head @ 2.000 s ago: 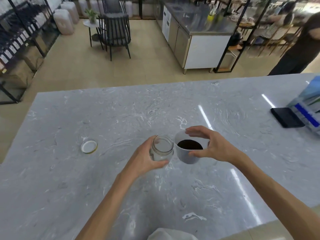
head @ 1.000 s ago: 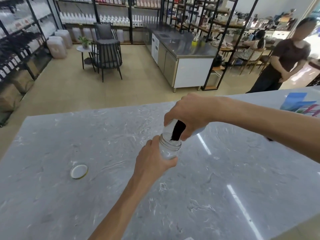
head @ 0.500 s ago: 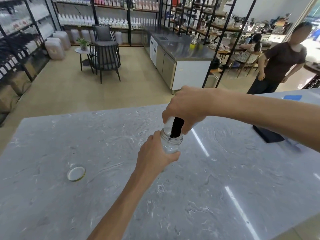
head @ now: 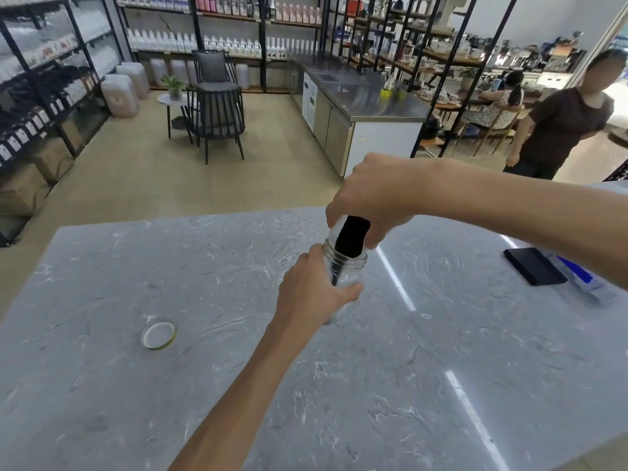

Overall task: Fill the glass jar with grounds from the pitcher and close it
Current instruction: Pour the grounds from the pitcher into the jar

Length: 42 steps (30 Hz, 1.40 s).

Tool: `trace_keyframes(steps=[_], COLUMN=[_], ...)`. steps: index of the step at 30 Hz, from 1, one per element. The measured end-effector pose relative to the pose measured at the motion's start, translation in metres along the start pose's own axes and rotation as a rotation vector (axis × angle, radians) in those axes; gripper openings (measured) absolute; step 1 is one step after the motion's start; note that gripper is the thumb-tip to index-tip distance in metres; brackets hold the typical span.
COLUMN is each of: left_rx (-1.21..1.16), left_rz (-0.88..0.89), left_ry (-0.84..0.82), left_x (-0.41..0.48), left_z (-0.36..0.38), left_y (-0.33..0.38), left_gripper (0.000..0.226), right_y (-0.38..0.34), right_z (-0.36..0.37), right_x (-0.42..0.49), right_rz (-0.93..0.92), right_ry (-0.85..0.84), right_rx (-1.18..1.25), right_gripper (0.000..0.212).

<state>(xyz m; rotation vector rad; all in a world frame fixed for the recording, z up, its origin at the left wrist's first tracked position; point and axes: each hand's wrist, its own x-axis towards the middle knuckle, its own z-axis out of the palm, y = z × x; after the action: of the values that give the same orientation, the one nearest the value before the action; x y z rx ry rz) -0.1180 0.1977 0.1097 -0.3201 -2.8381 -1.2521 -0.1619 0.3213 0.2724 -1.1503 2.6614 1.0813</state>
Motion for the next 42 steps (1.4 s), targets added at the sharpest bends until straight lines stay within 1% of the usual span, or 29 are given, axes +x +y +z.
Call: trace_keyframes(steps=[2,15,23,31,34,37,42], left_rx=[-0.003,0.0,0.014,-0.005,0.016,0.021,0.01], left_rz=[0.002,-0.036,-0.032,-0.035,-0.034,-0.034,-0.045], left_ry=[-0.008,-0.001,0.007,0.019,0.018,0.015,0.011], left_x=[0.0,0.001,0.002,0.003,0.005,0.005,0.004], left_z=[-0.001,-0.004,-0.006,-0.005,-0.004,-0.004,-0.004], left_y=[-0.002,-0.009,-0.013,-0.014,-0.016,-0.016,-0.018], left_gripper=[0.064,0.063,0.066,0.068,0.069,0.071,0.069], right_y=[0.002,0.0,0.002,-0.001,0.001,0.0,-0.001], right_z=[0.0,0.004,0.003,0.002,0.002,0.004,0.002], right_x=[0.001,0.013,0.016,0.018,0.017,0.019,0.02], right_rz=[0.005,-0.054,-0.033,-0.021,-0.006,-0.008,-0.019], right_ry=[-0.002,0.063,0.027,0.031,0.016,0.014,0.013], right_rx=[0.04,0.005,0.045,-0.015,0.023,-0.006,-0.001], right_gripper=[0.06,0.06,0.062,0.062,0.064,0.064,0.063])
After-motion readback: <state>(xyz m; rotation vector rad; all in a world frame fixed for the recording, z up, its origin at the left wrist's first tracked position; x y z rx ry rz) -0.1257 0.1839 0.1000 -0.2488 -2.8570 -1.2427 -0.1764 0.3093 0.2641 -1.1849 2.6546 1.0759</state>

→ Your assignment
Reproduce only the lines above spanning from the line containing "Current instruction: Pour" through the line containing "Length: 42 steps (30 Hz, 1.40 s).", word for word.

→ Response
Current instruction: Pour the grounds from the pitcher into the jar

Length: 42 steps (30 Hz, 1.40 s).

The output is complete.